Lee Morgan Candy (Blue Note 1958)

What strikes the listener of Lee Morgan’s Candy is the incredible production of producer Rudy van Gelder. Both group and leader sound big, fresh and in-your-face. And what especially triggers the heart and mind of jazz lovers is the amazing, facile agility and feeling for the core of a composition that the then twenty-year old trumpeter Lee Morgan demonstrates. Moreover, despite his age Morgan showed he was capable of carrying an album as the sole horn player.

Lee Morgan - Candy

Personnel

Lee Morgan (trumpet), Sonny Clark (piano), Doug Watkins (bass), Art Taylor (drums)

Recorded

on November 18, 1957 and February 2, 1958 at Van Gelder Studio, Hackensack, New Jersey

Released

BLP 1590 in 1958

Track listing

Side A:
Candy
Since I Fell For You
C.T.A.
Side B:
All The Way
Who Do You Love
Personality


Lee Morgan’s freshman years in the recording studio were very prolific. Candy, recorded at the end of 1957 and the start of 1958, was his seventh album and it only took roughly one year to record those seven albums. This period represented a rapid evolution of Morgan’s style. It’s delightful to hear Morgan incorporate his influences into his bag in such an eloquent way on Candy. 1958 would be busy as well. At the end of that year Morgan had joined Art Blakey’s Jazz Messengers. One might safely say that in his years with Blakey (1958-61) Morgan was not only putting the finishing touches to his style, but rapidly evolving into a full-fledged trumpet superstar.

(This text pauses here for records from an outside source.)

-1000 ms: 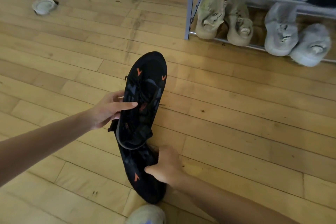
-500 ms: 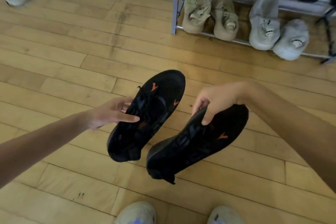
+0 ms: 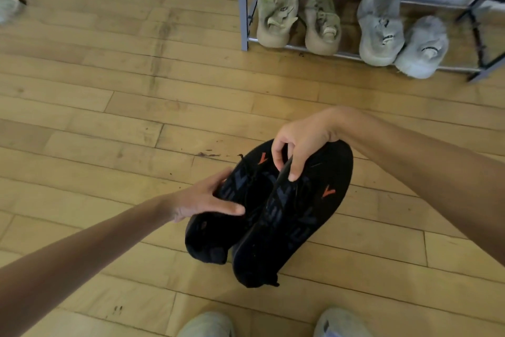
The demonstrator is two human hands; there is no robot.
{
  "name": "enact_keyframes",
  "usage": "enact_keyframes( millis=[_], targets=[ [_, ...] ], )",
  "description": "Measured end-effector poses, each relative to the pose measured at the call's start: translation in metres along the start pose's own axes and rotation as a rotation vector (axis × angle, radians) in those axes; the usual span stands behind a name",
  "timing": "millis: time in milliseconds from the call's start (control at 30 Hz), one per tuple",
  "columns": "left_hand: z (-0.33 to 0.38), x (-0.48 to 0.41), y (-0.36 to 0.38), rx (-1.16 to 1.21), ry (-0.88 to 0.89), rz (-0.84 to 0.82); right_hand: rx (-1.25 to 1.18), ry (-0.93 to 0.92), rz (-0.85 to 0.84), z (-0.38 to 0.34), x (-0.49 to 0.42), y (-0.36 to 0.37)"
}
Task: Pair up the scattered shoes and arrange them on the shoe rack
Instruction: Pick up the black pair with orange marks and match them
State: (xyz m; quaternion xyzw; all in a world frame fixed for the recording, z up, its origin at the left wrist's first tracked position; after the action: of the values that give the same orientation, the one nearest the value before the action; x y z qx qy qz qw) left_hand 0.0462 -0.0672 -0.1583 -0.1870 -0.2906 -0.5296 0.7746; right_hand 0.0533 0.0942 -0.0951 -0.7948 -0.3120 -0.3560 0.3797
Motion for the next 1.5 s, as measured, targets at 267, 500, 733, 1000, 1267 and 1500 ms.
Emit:
enact_keyframes(
  millis=[267,500,733,1000,1267,1500],
  targets=[
    [0.045,-0.003,0.013,-0.218,0.166,0.264,0.177,-0.043,0.007,-0.024,0.028,-0.024],
    [0.038,-0.006,-0.005,0.134,0.15,0.568,0.322,-0.149,0.36,-0.026,0.058,-0.059],
    [0.049,-0.019,-0.014,0.067,0.188,0.661,0.118,0.046,0.319,0.051,0.04,-0.072],
    [0.051,-0.041,-0.027,-0.112,0.152,0.734,0.258,0.178,0.925,0.099,-0.001,-0.062],
    [0.054,-0.06,-0.031,-0.223,0.038,0.764,-1.216,0.454,1.016,0.125,0.019,0.075],
    [0.059,-0.057,-0.024,0.081,0.03,0.629,-1.625,0.457,0.881,0.106,-0.005,0.084]
  ],
)
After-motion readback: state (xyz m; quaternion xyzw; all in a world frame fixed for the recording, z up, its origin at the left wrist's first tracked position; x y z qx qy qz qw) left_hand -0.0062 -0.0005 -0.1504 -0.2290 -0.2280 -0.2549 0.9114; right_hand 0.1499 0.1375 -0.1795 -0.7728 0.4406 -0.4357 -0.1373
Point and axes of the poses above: each hand's wrist, its own x-axis away from the middle knuckle, its own y-axis out of the palm, z = x × y, the point moved 8 cm from there along -x, towards the middle knuckle, and after that the axes turned 6 degrees about z, right-handed, at the moved point
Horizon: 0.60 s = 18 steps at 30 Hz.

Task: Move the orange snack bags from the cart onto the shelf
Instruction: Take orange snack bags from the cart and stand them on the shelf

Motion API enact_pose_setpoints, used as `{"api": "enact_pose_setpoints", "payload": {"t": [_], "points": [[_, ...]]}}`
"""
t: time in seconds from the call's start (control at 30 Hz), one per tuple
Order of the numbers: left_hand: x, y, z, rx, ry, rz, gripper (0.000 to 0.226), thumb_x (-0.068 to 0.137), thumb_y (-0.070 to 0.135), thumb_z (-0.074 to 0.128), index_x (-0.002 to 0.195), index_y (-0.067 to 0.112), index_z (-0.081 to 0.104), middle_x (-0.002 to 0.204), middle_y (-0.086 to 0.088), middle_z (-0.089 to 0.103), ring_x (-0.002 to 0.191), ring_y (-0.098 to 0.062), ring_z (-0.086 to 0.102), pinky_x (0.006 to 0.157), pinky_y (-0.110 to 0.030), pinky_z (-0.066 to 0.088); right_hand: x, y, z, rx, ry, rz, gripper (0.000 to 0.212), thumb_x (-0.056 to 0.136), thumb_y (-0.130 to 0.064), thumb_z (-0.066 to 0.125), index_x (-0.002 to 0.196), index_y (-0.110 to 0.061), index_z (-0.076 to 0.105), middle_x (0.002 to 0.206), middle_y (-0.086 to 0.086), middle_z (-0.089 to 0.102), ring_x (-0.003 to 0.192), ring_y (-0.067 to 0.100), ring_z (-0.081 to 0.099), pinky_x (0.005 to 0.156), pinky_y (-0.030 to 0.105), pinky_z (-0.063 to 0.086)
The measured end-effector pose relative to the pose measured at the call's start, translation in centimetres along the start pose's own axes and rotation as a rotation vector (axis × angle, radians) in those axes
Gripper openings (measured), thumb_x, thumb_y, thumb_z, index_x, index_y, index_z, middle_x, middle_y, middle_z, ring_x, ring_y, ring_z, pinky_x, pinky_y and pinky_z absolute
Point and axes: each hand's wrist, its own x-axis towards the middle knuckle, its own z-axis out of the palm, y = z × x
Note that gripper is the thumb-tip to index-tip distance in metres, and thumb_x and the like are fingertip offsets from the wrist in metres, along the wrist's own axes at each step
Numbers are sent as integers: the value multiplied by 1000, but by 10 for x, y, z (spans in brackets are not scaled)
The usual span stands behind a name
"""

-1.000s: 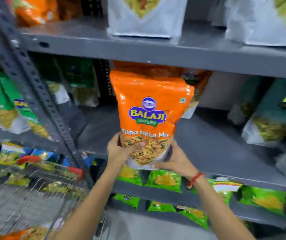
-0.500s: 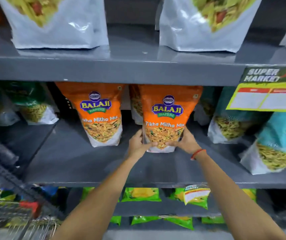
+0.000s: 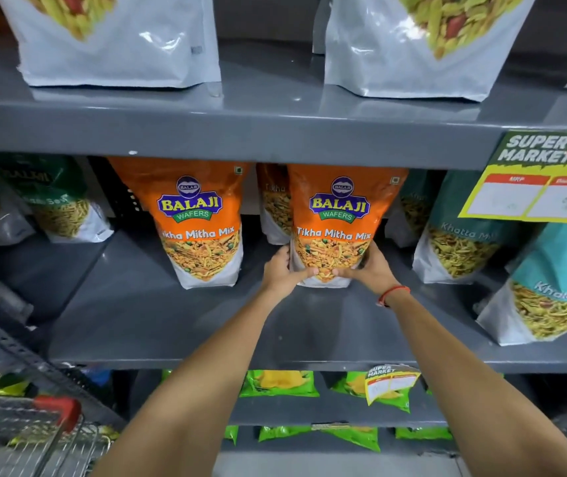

The overall mood of Candy is relatively lighthearted, joyful and swinging. Morgan didn’t contribute any writing for this album; his focal point was to interpret a set of standards. The title track, fired up by some stimulating press rolls by drummer Art Taylor, is a catchy tune in which Morgan shows what a storyteller he already is. The sound of the horn that Van Gelder creates at his studio in Hackensack, New Jersey is ‘spacey’ and simply majestic and makes Morgan’s statements all the more imposing. Give it a listen with headphones on and it’ll be pointed out to you what Van Gelder was capable of. It succeeds to arouse my spirits even after nearly two decades of listening to the recording.

Morgan’s lyrical capabilities are in order and he injects vigorous blowing into two ballads – Since I Fell For You and All The Way. The former comes out so confidently and au naturel, it is by far the best of the two.

For faster tempos one can turn to C.T.A., Jimmy Heath’s bop standard. It was put on the map by Miles Davis on his Blue Note release from 1953, Miles Davis Vol. 2. (that included Jimmy Heath and Art Blakey). Incidentally, Davis claimed to possess the knowledge of what the title was about and said it had as its subject the better parts of a woman’s body. The rest of the decidedly less deadpan universe sticks to Chicago Transit Authority, which ran through Jimmy Heath’s hometown of Philadelphia.

There’s a high quality version of Red Garland featuring John Coltrane, released on Dig It!. Lee Morgan’s cockier-than-cocksure rendition, however, beats them if not by armlength, surely by more than an inch; it contains multiple interesting ideas, fluid phrasing and above all, a sizeable dose of soul. The group is groovin’ high and Sonny Clark puts in a string of coherent, charged remarks.

Morgan’s profusion of ad-lib phrases in Personality make his statements cheaper than they should be. Yet, how aptly chosen a title can be. It puts the finger on the road Lee Morgan was traveling on around the recording period of Candy. The sweet side of this session adds to Morgan’s already extraordinary and virtuoso character.